* **EXERCISE**:
Where a line in the material below has the string "find", please report it.

=== Section Start ===

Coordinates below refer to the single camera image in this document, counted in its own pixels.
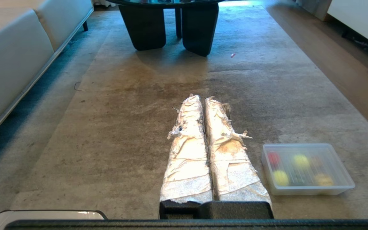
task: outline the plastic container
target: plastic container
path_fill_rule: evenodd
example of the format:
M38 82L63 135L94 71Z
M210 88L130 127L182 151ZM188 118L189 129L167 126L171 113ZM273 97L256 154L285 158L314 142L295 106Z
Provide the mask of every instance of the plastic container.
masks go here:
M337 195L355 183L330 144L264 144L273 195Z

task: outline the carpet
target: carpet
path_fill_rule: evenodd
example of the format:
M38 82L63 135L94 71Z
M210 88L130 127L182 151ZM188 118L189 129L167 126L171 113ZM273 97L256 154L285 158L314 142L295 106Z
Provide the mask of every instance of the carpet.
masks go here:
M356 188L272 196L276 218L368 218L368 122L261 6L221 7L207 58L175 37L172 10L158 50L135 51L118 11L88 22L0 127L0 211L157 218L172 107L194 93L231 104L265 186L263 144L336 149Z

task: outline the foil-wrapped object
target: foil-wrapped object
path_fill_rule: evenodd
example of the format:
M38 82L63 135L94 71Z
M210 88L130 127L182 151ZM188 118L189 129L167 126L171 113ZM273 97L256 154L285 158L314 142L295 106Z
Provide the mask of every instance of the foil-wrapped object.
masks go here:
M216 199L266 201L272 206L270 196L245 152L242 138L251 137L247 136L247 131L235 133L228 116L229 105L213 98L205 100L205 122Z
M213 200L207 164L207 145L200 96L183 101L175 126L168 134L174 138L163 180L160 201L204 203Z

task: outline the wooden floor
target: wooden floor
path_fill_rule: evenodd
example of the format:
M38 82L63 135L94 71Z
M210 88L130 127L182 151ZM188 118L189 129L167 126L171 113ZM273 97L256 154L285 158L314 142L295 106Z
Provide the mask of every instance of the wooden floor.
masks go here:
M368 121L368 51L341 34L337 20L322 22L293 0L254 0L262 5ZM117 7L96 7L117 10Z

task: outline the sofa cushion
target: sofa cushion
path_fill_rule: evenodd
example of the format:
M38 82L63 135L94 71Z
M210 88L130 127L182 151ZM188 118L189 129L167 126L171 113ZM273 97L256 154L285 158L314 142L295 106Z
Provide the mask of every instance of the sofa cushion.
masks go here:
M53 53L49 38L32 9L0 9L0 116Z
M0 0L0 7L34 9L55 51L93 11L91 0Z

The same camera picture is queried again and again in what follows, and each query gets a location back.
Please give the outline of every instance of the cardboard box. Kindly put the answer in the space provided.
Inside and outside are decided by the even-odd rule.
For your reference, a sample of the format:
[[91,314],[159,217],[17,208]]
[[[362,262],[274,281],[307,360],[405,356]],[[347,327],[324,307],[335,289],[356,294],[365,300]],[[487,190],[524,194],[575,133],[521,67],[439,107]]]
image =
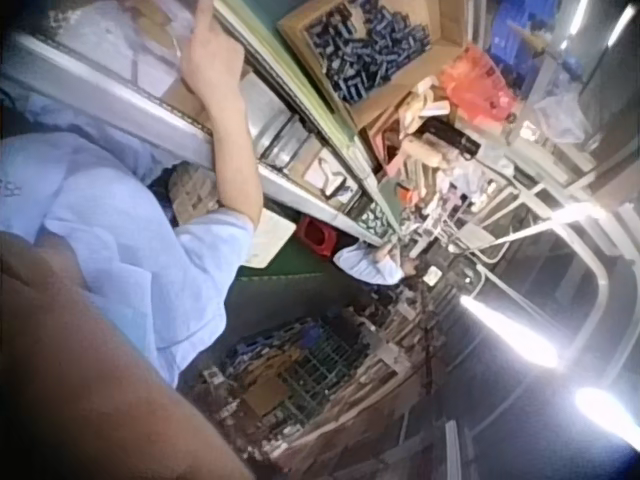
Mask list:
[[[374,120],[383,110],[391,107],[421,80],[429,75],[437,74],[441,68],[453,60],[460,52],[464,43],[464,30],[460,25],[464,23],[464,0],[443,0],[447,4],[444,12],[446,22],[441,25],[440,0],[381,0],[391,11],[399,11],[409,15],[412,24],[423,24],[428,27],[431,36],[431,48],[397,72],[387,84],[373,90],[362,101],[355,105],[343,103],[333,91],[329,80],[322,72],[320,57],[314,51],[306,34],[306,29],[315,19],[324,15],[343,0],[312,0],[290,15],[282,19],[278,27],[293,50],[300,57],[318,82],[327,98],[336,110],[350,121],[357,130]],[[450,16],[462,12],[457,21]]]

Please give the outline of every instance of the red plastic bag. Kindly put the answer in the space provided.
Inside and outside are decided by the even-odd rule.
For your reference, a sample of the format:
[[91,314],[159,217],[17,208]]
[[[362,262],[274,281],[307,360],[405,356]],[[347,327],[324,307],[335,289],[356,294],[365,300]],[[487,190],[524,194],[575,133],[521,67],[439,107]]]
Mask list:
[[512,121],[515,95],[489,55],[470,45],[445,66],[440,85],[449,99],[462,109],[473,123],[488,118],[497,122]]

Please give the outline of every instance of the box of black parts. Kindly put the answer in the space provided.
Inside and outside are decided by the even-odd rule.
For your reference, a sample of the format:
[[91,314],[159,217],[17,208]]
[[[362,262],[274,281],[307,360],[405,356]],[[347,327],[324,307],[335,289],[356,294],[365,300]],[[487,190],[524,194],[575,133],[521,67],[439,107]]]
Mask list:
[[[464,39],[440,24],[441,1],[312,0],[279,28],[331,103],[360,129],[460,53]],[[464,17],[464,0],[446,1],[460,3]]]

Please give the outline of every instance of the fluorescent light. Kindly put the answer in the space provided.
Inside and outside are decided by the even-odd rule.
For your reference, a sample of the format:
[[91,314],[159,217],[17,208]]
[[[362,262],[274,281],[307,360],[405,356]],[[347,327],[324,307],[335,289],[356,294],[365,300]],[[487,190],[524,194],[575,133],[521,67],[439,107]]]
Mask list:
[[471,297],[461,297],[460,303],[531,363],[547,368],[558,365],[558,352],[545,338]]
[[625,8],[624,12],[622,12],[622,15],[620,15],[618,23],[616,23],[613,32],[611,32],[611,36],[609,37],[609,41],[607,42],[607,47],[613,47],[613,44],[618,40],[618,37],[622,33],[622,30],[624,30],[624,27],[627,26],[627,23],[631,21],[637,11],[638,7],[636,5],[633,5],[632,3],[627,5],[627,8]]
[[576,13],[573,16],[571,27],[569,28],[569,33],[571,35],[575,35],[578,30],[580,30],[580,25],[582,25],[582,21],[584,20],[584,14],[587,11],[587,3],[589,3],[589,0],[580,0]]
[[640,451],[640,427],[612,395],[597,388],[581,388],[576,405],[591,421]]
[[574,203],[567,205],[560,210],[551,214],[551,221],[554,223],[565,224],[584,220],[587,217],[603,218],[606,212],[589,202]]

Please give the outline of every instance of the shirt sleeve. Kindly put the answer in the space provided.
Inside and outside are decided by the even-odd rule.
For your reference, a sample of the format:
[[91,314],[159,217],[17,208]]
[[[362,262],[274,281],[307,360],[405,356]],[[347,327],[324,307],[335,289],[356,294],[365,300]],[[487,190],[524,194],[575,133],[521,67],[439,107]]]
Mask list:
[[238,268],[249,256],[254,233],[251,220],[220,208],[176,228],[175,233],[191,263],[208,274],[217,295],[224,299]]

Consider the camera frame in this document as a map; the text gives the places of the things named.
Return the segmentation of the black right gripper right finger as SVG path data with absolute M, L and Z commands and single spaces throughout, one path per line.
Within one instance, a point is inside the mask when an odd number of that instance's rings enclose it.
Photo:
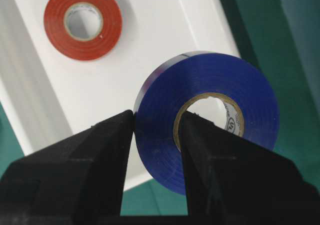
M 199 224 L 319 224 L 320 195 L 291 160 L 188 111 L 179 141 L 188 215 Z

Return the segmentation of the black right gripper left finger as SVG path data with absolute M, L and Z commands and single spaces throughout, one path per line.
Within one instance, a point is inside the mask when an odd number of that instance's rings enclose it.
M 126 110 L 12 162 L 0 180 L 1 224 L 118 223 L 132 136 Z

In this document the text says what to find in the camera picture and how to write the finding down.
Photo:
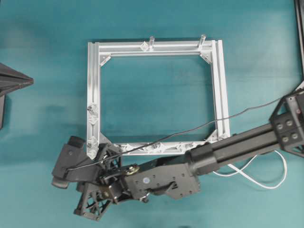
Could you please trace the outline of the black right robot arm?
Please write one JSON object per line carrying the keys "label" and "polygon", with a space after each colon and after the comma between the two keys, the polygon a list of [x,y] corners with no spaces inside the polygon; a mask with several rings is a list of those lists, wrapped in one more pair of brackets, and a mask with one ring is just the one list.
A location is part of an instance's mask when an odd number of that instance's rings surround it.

=== Section End ===
=== Section Start ===

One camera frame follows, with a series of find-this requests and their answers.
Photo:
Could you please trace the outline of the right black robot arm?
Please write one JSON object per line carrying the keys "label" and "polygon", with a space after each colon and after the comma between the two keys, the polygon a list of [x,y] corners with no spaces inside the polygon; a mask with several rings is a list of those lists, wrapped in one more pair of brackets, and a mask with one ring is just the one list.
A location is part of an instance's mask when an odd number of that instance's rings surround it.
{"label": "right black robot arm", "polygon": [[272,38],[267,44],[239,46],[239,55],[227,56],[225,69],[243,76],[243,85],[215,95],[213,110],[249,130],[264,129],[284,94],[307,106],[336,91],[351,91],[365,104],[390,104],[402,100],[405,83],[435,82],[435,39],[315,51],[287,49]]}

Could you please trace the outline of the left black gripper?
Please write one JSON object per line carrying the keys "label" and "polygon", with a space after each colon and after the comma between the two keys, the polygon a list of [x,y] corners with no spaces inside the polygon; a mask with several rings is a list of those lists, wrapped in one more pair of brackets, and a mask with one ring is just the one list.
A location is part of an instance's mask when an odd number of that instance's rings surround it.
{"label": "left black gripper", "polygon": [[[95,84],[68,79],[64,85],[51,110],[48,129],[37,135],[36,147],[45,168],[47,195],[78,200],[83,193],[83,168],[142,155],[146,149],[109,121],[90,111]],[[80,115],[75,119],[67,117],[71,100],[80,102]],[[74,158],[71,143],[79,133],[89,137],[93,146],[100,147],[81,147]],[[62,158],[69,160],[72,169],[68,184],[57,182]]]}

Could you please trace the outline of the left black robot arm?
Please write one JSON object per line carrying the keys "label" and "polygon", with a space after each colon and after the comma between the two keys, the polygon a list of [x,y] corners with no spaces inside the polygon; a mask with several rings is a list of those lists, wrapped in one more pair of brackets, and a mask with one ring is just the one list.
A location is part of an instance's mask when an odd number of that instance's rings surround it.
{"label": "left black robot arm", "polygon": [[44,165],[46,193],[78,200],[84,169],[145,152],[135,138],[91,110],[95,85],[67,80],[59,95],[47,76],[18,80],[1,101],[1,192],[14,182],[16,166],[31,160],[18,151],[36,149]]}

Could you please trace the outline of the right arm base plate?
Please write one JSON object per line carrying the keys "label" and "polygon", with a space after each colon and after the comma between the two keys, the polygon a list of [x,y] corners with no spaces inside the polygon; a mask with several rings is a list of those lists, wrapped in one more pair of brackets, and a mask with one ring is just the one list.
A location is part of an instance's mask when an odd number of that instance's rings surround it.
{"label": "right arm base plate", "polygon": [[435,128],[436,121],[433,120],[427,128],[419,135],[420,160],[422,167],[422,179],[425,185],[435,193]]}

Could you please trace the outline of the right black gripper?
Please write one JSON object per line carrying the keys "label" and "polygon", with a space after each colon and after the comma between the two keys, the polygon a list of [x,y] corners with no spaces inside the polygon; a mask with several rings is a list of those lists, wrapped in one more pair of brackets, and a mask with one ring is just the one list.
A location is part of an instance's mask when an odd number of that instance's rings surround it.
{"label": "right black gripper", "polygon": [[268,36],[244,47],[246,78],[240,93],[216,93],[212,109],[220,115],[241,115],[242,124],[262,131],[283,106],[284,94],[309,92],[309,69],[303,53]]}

=== Section End ===
=== Section Start ===

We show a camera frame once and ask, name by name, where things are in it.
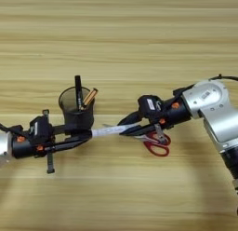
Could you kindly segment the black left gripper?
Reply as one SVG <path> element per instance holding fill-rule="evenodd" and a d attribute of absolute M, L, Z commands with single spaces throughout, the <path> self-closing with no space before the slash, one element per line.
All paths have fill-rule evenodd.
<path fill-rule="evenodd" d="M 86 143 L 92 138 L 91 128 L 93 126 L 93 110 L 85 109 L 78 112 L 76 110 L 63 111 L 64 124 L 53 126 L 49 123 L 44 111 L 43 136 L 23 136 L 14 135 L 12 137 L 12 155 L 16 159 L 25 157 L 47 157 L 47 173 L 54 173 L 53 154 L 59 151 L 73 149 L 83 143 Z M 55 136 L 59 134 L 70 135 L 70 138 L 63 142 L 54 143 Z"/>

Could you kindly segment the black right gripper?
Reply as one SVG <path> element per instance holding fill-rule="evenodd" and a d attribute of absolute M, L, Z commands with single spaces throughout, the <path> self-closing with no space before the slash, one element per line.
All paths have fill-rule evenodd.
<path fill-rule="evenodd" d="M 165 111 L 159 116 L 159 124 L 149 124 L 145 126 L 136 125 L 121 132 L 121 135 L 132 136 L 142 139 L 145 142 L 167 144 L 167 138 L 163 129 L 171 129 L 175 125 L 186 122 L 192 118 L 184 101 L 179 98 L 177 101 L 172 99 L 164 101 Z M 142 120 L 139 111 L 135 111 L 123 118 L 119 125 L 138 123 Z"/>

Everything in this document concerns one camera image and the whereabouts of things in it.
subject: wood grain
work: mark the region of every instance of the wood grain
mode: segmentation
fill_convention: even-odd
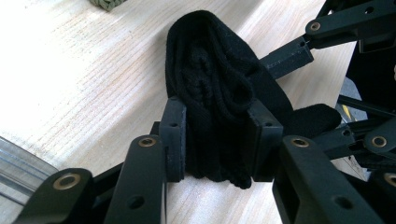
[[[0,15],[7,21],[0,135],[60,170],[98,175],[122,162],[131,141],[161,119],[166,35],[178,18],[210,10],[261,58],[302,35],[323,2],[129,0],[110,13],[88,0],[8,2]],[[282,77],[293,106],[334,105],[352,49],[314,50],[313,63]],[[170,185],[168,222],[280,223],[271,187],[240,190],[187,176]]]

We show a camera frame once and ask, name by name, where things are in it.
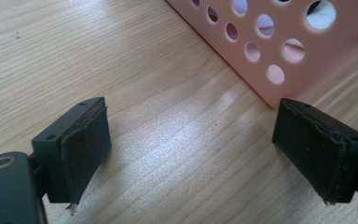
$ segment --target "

=== Section End ===

* **ANSWER TO THIS TASK**:
In this document the text says what to find in the camera picture and how to write the finding down.
One camera frame follows, with a series of find-this requests and their answers.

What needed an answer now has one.